As a beginner, I'd like to see if anyone can suggest any better way of coding the below, as I'm duplicating code and nesting identical if statements as part of the following problem.
I'm grabbing data from a REST API, which is returned in JSON format. However, the query may fail. One cause of failure is that the authorization token obtained earlier has expired. In this case, I want to get a new token, and retry the query. Then I need to reprocess the response, which may still be a failure (but, this time, not because of an expired token).
So, I've written this, but I'm thinking there might be a more elegant way to write it to avoid code repeats:
# Firstly, I get the data, which returns a dict from a JSON response
response = get_data(authorization)
if response["responseStatus"] == "FAILURE":
# I believe I need to check this in a separate if statement
# because even though there's always a responseStatus key
# it will only contain an errors key if the former equals FAILURE
if response["errors"][0]["type"] == 'INVALID_SESSION_ID':
print("Session expired, initiating new session.")
# I call the function that grabs a new Authorization token
authorization = get_authorization(username, password)

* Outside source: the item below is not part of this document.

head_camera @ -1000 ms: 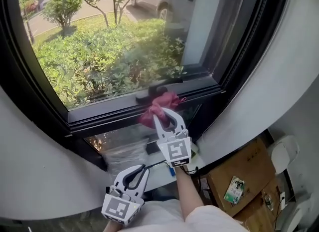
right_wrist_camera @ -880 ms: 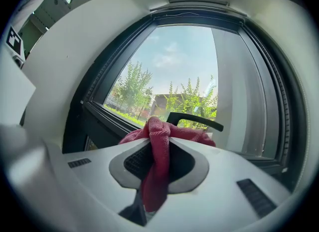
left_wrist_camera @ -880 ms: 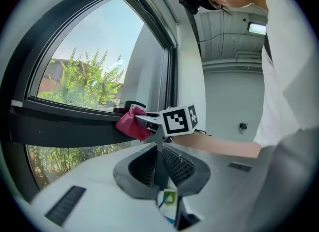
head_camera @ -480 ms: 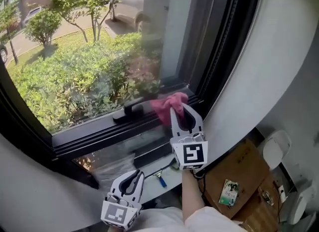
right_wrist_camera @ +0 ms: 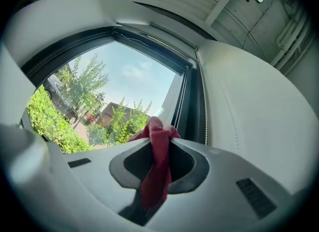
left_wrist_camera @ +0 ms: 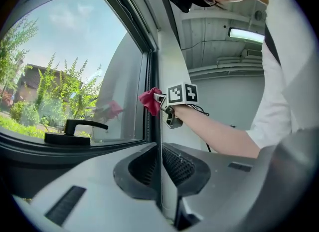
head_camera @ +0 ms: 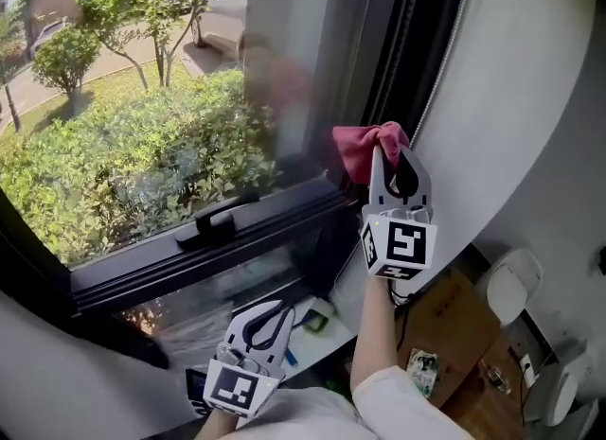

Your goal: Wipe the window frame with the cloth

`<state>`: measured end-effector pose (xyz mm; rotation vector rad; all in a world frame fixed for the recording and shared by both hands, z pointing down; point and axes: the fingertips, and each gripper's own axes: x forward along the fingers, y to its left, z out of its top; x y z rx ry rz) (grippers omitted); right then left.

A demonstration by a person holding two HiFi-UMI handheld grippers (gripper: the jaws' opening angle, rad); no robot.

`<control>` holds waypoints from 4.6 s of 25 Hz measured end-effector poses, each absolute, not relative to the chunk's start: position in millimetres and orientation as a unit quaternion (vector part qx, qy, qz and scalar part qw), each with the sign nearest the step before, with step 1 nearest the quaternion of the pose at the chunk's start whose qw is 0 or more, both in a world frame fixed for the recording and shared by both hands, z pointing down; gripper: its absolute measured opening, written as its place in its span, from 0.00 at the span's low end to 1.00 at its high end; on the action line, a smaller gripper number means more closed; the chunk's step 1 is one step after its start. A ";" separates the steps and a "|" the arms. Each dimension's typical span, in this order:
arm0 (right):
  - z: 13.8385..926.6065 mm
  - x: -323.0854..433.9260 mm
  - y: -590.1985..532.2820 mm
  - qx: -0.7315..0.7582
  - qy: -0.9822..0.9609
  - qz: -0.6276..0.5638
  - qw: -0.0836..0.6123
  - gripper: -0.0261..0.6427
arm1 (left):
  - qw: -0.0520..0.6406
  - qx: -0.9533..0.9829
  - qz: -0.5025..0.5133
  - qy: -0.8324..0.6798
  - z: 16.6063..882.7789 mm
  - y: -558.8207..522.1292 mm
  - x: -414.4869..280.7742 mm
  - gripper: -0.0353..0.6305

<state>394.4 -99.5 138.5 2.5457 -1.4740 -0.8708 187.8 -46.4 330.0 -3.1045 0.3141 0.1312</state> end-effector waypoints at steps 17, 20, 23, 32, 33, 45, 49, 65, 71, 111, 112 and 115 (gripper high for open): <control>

# Then I call again the function that gets the data
response = get_data(authorization)
# And now I need to look again for a possible failure
if response["responseStatus"] == "FAILURE":
print(response["errors"])
else:
print(response["errors"])
# Here I couldn't do a simple else because I need to process
# success for either calls of get_data() above (before or
# inside the if block)
if response["responseStatus"] == "SUCCESS":
process_data()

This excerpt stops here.